= WORK ITEM =
With the pictures left out, copy the listing below exactly.
- - - -
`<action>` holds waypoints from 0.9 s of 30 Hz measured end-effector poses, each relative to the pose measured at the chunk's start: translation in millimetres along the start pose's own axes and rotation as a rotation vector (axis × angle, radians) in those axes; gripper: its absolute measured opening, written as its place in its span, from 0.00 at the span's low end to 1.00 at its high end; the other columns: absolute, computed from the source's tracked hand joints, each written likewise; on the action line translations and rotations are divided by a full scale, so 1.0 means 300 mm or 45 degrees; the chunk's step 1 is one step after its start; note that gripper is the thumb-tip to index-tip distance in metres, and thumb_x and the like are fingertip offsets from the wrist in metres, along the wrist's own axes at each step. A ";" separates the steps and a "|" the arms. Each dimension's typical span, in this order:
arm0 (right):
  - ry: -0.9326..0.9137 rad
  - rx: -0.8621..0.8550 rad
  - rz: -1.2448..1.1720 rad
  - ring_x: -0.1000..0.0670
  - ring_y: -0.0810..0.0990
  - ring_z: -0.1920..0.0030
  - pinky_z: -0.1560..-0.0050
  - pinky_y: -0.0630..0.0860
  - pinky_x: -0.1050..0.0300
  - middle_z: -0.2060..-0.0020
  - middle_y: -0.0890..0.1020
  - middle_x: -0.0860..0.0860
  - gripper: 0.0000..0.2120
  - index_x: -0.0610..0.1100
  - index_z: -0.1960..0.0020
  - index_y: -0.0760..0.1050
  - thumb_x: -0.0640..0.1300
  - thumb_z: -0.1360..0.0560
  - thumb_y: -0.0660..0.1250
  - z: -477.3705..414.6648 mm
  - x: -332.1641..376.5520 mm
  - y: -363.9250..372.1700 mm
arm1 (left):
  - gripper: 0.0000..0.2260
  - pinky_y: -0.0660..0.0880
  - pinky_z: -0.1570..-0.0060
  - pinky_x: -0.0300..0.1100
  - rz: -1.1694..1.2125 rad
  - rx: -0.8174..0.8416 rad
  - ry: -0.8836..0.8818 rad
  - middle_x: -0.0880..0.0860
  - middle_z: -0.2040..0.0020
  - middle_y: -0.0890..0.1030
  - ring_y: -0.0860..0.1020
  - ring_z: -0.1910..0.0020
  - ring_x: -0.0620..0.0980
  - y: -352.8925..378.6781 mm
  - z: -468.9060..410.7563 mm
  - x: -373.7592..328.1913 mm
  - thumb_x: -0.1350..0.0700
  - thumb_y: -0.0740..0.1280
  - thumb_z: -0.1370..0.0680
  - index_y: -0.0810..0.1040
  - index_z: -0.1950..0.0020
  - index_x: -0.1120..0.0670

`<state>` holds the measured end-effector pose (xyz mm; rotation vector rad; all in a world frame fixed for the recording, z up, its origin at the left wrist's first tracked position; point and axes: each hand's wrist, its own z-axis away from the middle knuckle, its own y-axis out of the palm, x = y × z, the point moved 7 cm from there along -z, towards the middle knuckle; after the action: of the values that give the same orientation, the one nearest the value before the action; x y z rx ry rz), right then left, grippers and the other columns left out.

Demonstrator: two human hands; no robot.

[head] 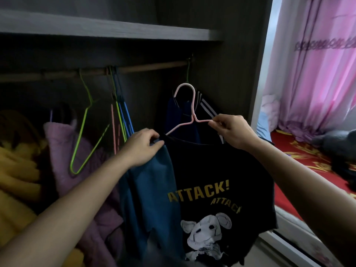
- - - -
= YOUR RESPONSE =
`<action>` holds waypoints from 0.9 s of 30 Hz measured end-effector poses, each relative to the pose measured at the chunk's start: translation in millimetres along the start pose's own axes and rotation as a rotation vector (axis × angle, radians) in those axes; gripper: its absolute measured opening, written as its place in its span, from 0.00 at the span's low end to 1.00 at its high end; the other columns: absolute, computed from the source's tracked hand joints, each written likewise; on the action line translations and rotations are divided by a full scale, so 1.0 means 300 mm or 45 degrees; the chunk's step 1 is one step after its start; note that gripper is the thumb-tip to index-tip distance in metres, and thumb_x and the like are fingertip offsets from the wrist in metres, along the wrist's own axes at each step. A ";" separates the steps and a "|" the arms. Each dimension's typical span, in this order:
arm0 (right):
  - ry: -0.9326..0.9137 rad
  - rx: -0.8621..0.8550 rad
  - rz: -1.2448..1.1720 rad
  - ring_x: -0.1000..0.0670
  - ring_y: -0.0810..0.0990
  - ring_z: -0.1920..0.0030
  - pinky_z: -0.1560..-0.0050
  - pinky_y: -0.0630..0.0860
  - pinky_x: -0.1050..0.0300
  - middle_z: -0.2060..-0.0020
  - middle_y: -0.0890..0.1020
  - middle_x: -0.0860..0.0860
  - gripper: 0.0000..0.2120
  - index_x: -0.0610..0.1100
  - index_z: -0.1960..0.0020
  - index_y: -0.0760..0.1050
  - thumb_x: -0.0640..0.1300
  - thumb_z: -0.1360..0.0560
  - thumb_y: -0.0660..0.1250
  - z: -477.3705..414.6648 mm
  - x: -332.1641..376.5520 mm
  - y: -363.9250..372.1700 mm
arm1 (left):
  - gripper: 0.0000..0.2260
  - pinky_y: -0.0660..0.0880
  - pinky_z: -0.1570..-0.0060
  - pinky_x: -0.0300..0.1100
  - rz: -1.1694..1.2125 rad
  - rx: -0.8174..0.8416 rad
  - ry: -0.8836..0.8818 rad
  - middle_x: -0.0880..0.0860
  - middle_z: -0.2040..0.0020
  - middle_y: -0.0890..0.1030
  - ring_y: -0.0860..0.1020
  - ring_z: -0.1910..0.0020
  - ring_x: -0.0620..0.0980
  - y: -352.8925..378.6781 mm
  - z: -468.9060..410.7563 mm
  - x: -373.7592..328.1913 mm
  - thumb_x: -0.1350..0.0700
  - thumb_y: -0.0740..0.1280
  - thumb_z: -0.1370..0.0680
  - index_y: -0.0810..0.1040
  - index_z: -0.1950..0.0020
  - index_x: -0.1120..0.0670

`<state>` holds the measured end-effector pose (xyz mm; rotation vector rad; all in a world frame fixed for the recording, z up, its origin at the left wrist's first tracked position; point and axes: each hand's wrist, its own z-axis away from the middle knuckle, its own y-axis out of the palm, x = y × z, the point moved 7 cm from there along -z, towards the middle knuckle; after the action: of the values that give the same orientation, the one nearest the value before the action; x y z rx ry rz), right then left, grippers and the other columns left out.

Demonstrator: two human hands; no robot.

[head] 

No further output is needed for the exercise.